15 September 2010

Financial Services (Regulation of Deposits and Lending) Bill

First reading of the title Bill by Douglas Carswell. He discusses the Bill on his blog, here.

In a nutshell, he's proposing that bank customers can prevent the banks lending the money that they deposited. I imagine the outcome would be that interest would be paid on the money that is lent - the ownership of the money belonging to the bank - interest (for want of a better word) would also be paid on the non-lending money - the ownership remaining with the depositor, but the money would be used as fractional reserve.

Anything but privatise currency.

As yet, it is not on Hansard. I will provide the links here when they are updated and I hope to comment on the Bill as or if it progresses through Parliament.

14 September 2010

South West Trains Taking Money Under False Pretences?

There follows a peculiar tale from the Daily Echo under the title,

Couple fined £114 for getting off South West Train too early at Eastleigh

Which says, " A HAMPSHIRE couple were fined more than £100 – for getting off a too train early.

Emma Clark and her fiancé Davyd Winter-Bates were travelling back from London to Southampton when they decided to hop off two stops earlier at Eastleigh.

When they handed over their tickets they were shocked to be told they had breached railway rules and were ordered to pay a fine of £114 – double the price of two standard fares.


"A South West Trains spokesman said: "[...]. All tickets on the UK rail network have specific terms and conditions and customers should check that they are purchasing the right ticket for their journey.

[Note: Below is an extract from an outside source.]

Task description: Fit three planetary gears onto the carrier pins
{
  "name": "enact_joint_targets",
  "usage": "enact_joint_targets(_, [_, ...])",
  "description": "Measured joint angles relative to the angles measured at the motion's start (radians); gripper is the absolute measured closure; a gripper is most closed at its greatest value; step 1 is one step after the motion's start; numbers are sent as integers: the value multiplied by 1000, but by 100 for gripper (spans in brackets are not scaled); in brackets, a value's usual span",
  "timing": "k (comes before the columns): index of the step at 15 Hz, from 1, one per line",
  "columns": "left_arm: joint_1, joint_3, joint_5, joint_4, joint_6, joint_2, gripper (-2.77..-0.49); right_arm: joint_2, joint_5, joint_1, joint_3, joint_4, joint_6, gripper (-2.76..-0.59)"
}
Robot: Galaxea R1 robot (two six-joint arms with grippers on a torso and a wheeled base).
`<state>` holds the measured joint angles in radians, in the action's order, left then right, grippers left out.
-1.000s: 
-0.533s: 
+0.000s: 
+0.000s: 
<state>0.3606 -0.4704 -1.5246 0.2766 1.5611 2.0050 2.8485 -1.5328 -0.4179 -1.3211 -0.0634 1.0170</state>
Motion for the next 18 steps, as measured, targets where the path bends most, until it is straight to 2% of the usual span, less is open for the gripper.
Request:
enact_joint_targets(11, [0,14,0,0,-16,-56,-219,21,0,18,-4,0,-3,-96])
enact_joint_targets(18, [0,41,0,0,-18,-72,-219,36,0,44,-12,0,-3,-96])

It is a specific condition of all advance purchase tickets [...] that leaving the train at an intermediate station is not permitted. [...]

"In this case, the customers bought a discount ticket on the megatrain.com website that did not allow them to travel from London to Eastleigh. The customers would have known this as the website they used to book the ticket does not offer Eastleigh as a destination. Unfortunately, by breaking the conditions of travel, this meant they had an additional charge to pay. This would have been the case in a similar situation anywhere on the UK rail network."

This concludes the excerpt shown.